Most tutoring gives students practice. We give them frameworks — named, repeatable methods for every writing genre, every comprehension question type and every Thinking Skills problem — so that under exam pressure, nothing depends on instinct or luck.
English is our specialty, and the deliberate core of the program. Through a strong English program — vocabulary, writing, comprehension and grammar — students naturally improve in Thinking Skills and Maths, particularly in logical thinking and problem solving. In our Stage 2 classes, the large majority of lesson time is English. This is not a limitation; it is the strategy. The OC and Selective tests are, above all, tests of how precisely a child can read, reason and express.
Writing is taught explicitly, against the exact criteria of each text type — narrative, persuasive, descriptive, informative and more — rather than left to instinct. Students learn how each kind of writing is built: how to open, how to structure and sustain an argument or a story, how to choose language deliberately, and how to close. Figurative language, sentence variety, precise vocabulary and control of tone are taught in class and then applied inside real writing tasks.
Just as importantly, students learn to write under exam conditions: to plan quickly, budget their time, draft with purpose and edit their own work — so that on test day, structure is already decided and every minute goes into quality.
Comprehension is taught as purposeful, question-driven analysis, not aimless scanning. Students are taught a specific, repeatable approach for each type of question the exams ask — main idea, inference, cause and effect, sequencing, comparison, word meaning in context, fact versus opinion, author's purpose — as well as for the harder formats, including cloze (gap) passages and multi-extract comparisons.
The principle is simple: a student who owns a method can apply it to any passage an examiner puts in front of them. A student who has only done practice papers is hoping the next paper looks like the last one.
Thinking Skills is taught as a subject in its own right, not as a set of tips. Every question type on the paper — argument, assumption, logic, ordering, spatial reasoning and the rest — has a reliable, written method that students rehearse until it holds up under time pressure. Our methods are our own design, developed and refined over years of preparing students for the OC and Selective tests, and they are taught in class.
Underneath everything runs a relentless weekly vocabulary system: a new list of challenging words every week, studied with our own interactive activities, tested every week under time pressure and consolidated in cumulative end-of-term exams. Students meet words like surreptitious, magnanimous and cacophony in primary school — then are coached to actually use them, accurately, in their own writing. Progress is tracked across the term.
Our students practise the habits that separate high performers from equally capable students: using every available minute rather than submitting early, revisiting uncertain questions rather than guessing and moving on, budgeting their planning and writing time, and working without digital assistance — because real exams offer no safety net. These habits are drilled through weekly online assessments and our in-person mock trials, so that test day feels familiar.

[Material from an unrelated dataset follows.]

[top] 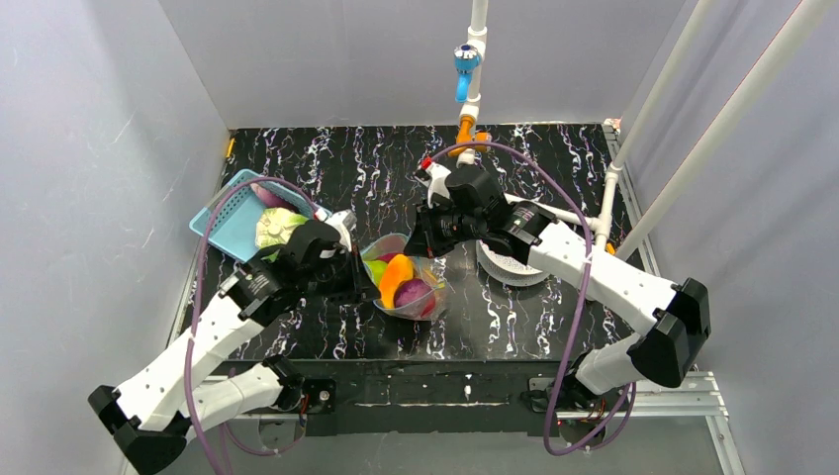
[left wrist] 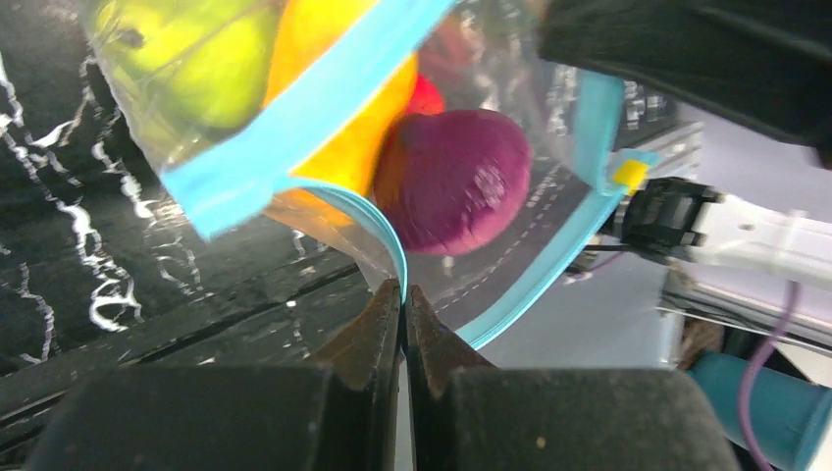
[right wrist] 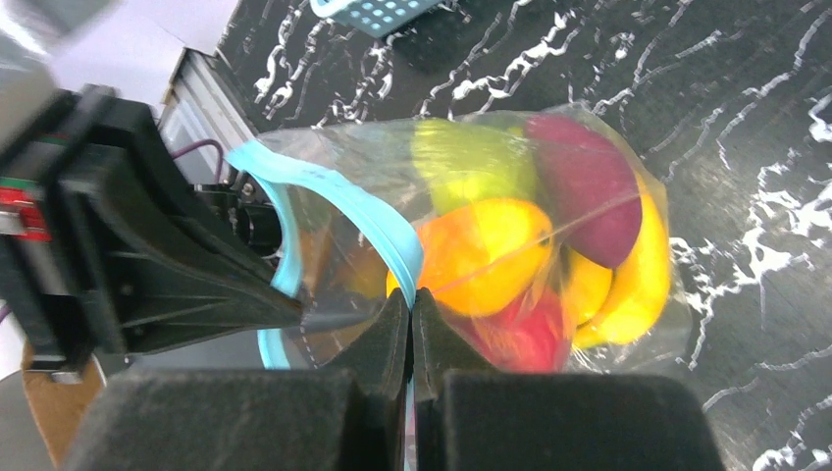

Methods only stick when students see them applied to their own work — so every week, every student submits two pieces: a writing task and a sentences task applying that week's vocabulary. Both come back individually marked, not just graded: each submission is returned with a detailed written report setting out what the student did well and exactly what to improve next.
Writing is assessed against the exact criteria of the text type being taught that week. Over a term, that is a personalised piece of feedback every week — a record parents can read, and a standard most tutoring simply doesn't attempt.
Families also receive weekly progress reports during term, an end-of-term report and an end-of-year report, each showing strengths and areas to improve.
Why method matters: a student who owns a method can apply it to any topic an examiner throws at them. A student who has only done practice papers is hoping the next paper looks like the last one. That difference is the method.